First, Do No Harm
Nestled on a knoll near the majestic Potomac River in Virginia, the Mount Vernon estate was home to George and Martha Washington. From their porch the couple could gaze across the river to the Maryland shore, watch squirrels cavort, or spy bald eagles soar. In spring they saw trees leaf out, the first vegetables inch skyward, and carefully tended gardens dazzle strollers with beautiful blooms. A time of renewal and rebirth, spring spread optimism. Summer sweltered and plants prospered, luxuriated, overwhelmed the land. Fall's coming brought a blazing mosaic of yellows, oranges, and reds. But in late fall and winter there was only drabness, for all of nature was painted in shades of gray and brown. The trees' vulnerable nakedness hinted that not all living things would survive to see another spring.

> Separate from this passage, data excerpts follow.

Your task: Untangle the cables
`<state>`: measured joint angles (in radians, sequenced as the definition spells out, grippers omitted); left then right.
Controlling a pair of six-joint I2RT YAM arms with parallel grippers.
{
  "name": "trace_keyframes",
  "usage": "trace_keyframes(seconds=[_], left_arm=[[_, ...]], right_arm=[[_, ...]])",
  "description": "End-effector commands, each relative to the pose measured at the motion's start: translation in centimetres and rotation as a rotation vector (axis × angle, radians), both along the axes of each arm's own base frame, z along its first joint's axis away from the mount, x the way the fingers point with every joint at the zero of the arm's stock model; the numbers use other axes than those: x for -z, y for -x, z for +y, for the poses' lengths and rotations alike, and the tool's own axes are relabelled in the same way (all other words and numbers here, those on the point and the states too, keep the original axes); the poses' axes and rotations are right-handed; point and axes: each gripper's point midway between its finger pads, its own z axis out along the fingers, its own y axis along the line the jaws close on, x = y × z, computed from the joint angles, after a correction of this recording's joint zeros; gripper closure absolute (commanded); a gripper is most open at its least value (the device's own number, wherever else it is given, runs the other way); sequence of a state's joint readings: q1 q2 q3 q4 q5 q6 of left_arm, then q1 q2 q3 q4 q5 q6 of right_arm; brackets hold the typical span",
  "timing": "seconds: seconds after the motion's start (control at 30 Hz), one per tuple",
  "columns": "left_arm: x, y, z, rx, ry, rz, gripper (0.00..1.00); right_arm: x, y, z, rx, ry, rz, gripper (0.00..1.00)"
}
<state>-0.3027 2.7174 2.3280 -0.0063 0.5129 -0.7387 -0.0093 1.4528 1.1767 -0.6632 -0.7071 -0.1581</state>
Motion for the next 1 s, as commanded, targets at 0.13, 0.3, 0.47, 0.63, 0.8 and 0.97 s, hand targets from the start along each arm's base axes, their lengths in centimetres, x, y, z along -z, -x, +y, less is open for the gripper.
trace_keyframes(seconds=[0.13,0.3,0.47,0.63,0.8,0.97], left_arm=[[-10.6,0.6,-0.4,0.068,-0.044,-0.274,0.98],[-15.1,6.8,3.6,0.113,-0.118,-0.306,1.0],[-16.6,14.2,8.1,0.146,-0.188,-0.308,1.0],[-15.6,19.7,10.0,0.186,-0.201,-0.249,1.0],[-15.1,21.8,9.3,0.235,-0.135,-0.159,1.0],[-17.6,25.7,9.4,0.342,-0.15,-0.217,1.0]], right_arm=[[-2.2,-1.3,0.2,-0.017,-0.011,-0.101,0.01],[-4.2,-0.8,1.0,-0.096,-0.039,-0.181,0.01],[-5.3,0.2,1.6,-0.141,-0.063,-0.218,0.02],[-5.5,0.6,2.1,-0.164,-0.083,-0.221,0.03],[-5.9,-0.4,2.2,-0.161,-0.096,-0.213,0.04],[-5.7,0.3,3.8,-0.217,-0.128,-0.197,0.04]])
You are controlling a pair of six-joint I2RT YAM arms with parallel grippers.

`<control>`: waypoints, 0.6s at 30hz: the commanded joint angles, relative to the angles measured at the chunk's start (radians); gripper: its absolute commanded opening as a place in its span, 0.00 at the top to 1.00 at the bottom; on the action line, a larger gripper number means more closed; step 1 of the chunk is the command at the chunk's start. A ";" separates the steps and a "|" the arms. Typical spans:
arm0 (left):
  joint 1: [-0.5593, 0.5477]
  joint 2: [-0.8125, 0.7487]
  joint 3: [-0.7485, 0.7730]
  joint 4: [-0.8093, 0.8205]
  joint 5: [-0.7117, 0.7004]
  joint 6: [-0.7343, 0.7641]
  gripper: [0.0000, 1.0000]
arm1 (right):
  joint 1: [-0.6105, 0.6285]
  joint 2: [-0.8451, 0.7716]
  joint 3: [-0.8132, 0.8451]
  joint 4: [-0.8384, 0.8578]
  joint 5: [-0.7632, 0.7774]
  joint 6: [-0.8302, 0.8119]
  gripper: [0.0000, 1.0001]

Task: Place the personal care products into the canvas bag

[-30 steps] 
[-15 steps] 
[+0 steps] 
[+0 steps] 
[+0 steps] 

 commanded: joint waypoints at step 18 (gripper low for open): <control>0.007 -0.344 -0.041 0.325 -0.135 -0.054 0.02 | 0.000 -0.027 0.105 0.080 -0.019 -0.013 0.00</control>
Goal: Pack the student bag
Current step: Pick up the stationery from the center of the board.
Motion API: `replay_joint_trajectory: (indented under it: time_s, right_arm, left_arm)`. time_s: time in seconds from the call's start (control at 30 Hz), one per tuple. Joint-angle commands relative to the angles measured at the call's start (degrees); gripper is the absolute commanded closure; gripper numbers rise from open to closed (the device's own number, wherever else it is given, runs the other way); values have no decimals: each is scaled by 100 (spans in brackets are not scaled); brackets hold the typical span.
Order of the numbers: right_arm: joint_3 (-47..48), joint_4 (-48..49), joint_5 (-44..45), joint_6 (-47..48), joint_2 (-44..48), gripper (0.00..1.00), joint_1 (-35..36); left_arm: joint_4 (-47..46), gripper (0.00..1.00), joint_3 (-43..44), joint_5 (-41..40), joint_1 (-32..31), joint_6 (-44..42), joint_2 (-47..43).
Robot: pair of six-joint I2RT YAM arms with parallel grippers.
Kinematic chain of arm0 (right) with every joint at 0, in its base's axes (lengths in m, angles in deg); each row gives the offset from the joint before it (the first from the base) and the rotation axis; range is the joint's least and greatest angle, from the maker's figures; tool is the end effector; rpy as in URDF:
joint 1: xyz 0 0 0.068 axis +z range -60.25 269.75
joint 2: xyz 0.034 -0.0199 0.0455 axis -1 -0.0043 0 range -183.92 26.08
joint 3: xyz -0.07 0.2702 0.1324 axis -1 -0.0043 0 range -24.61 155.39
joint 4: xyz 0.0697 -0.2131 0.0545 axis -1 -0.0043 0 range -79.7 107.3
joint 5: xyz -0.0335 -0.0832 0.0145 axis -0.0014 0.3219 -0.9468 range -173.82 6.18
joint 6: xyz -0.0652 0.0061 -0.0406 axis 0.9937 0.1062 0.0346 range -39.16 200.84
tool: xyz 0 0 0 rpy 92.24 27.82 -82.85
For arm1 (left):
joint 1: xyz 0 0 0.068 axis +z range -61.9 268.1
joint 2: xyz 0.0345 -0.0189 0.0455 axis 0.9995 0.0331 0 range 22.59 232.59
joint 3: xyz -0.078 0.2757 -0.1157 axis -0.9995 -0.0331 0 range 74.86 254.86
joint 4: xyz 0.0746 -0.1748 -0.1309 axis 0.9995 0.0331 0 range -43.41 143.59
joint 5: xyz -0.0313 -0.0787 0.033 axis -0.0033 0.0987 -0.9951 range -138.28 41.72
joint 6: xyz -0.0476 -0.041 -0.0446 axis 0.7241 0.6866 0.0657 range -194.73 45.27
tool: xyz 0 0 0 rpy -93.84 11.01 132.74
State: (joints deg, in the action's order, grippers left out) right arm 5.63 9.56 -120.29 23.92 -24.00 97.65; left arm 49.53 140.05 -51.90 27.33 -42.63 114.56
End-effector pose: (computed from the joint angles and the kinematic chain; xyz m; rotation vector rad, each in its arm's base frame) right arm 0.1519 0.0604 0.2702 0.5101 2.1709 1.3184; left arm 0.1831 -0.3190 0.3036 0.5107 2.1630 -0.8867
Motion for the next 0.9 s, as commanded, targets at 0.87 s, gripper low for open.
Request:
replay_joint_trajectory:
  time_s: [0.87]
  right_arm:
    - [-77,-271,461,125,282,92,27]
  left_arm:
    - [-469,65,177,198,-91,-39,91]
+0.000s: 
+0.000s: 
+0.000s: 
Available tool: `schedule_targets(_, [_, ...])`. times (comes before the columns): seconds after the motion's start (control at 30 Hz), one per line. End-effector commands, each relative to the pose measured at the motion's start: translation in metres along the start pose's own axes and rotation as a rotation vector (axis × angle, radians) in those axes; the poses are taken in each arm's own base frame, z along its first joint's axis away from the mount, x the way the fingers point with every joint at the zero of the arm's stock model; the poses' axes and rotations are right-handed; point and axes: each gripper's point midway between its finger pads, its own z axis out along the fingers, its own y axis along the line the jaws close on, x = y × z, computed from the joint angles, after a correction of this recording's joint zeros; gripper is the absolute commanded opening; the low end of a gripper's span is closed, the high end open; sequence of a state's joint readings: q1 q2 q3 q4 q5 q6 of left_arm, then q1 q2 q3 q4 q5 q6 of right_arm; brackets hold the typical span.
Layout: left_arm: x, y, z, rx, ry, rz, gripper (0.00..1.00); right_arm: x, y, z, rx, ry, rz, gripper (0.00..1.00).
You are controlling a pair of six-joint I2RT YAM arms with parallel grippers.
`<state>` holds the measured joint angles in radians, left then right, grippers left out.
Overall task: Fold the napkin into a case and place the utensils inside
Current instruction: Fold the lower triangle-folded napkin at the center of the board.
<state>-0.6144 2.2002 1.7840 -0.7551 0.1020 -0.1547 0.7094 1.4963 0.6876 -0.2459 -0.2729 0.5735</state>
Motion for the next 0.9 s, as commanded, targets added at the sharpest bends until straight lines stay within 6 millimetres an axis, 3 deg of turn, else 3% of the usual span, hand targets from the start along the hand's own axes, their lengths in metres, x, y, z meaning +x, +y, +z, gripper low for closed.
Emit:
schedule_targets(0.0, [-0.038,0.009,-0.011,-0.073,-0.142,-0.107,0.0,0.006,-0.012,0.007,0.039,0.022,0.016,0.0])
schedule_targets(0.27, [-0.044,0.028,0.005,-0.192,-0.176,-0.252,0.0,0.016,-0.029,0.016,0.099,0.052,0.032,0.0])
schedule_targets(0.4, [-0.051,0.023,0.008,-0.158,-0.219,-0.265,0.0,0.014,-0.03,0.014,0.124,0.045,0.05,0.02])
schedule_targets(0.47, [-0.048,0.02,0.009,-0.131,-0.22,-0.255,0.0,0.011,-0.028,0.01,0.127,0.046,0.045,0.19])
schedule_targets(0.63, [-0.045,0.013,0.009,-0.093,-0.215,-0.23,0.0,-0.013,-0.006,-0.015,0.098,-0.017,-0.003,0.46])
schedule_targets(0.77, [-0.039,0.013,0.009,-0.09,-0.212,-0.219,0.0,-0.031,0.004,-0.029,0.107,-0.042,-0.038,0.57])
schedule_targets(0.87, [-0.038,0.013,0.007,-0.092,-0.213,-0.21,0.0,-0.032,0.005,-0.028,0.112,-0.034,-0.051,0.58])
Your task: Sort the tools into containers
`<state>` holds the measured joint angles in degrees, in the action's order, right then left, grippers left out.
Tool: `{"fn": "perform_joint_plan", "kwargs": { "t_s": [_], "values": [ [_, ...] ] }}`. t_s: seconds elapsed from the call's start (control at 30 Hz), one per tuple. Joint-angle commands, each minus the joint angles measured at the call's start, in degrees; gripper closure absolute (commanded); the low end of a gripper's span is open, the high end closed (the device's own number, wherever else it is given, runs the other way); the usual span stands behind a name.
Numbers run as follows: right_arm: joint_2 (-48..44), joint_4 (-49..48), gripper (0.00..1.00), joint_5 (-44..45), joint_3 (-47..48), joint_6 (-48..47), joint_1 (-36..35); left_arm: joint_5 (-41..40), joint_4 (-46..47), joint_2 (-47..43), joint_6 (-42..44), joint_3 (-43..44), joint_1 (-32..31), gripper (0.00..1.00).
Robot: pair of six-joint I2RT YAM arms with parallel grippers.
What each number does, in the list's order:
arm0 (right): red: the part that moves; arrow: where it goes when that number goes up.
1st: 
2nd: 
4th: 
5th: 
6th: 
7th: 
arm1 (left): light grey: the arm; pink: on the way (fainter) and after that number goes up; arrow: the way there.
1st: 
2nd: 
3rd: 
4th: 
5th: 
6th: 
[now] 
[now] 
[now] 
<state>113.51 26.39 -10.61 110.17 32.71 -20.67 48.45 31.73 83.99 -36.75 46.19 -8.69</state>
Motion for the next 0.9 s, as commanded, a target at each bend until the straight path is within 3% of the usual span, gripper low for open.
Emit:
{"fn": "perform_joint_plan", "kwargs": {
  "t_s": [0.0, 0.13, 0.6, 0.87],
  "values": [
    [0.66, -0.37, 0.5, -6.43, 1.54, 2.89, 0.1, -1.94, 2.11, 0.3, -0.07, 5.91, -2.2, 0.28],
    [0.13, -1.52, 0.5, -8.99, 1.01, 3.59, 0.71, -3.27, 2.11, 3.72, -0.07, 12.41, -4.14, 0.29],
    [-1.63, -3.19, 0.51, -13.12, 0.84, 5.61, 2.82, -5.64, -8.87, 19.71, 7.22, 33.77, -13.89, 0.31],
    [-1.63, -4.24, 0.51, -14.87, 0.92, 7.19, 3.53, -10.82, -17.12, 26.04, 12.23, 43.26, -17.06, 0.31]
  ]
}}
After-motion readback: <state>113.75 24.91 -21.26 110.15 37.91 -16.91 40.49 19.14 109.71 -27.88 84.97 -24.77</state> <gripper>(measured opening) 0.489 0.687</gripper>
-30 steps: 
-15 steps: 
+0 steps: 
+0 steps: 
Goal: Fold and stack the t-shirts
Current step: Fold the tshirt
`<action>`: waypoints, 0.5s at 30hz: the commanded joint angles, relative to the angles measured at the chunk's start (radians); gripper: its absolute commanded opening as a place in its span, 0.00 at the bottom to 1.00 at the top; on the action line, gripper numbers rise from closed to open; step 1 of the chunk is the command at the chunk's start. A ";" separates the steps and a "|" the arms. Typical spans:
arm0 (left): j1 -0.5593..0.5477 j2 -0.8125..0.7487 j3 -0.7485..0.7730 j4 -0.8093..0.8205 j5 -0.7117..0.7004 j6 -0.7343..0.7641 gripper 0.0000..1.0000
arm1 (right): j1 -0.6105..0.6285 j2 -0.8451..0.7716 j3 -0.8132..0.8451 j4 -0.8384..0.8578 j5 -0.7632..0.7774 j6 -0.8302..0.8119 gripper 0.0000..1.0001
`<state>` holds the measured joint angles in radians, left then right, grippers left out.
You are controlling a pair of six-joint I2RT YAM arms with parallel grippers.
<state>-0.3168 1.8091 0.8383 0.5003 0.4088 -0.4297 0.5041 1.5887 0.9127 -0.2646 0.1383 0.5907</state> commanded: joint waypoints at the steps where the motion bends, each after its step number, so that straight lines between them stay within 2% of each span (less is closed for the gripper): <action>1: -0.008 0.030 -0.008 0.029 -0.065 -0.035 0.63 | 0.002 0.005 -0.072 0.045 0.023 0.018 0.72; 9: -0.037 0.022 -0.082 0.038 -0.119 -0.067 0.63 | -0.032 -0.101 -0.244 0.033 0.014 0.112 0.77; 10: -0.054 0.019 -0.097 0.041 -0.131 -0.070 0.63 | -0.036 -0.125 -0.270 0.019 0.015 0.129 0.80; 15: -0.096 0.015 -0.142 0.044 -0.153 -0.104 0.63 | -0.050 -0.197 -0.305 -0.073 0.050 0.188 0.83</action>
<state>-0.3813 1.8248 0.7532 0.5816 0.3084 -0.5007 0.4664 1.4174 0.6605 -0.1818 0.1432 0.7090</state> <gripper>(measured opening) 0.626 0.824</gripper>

As was his habit, one day in December 1799 George Washington took a horseback tour of the Mount Vernon estate, overseeing projects and sometimes pitching in. By early afternoon, the retired president noted later in his diary, “it began to snow, soon after to hail, and then turned to a settled cold rain. ” 1 Undaunted by the bad weather and protected by an overcoat, Washington continued his rounds, not returning to the comfort of his warm home until after 3 p.m.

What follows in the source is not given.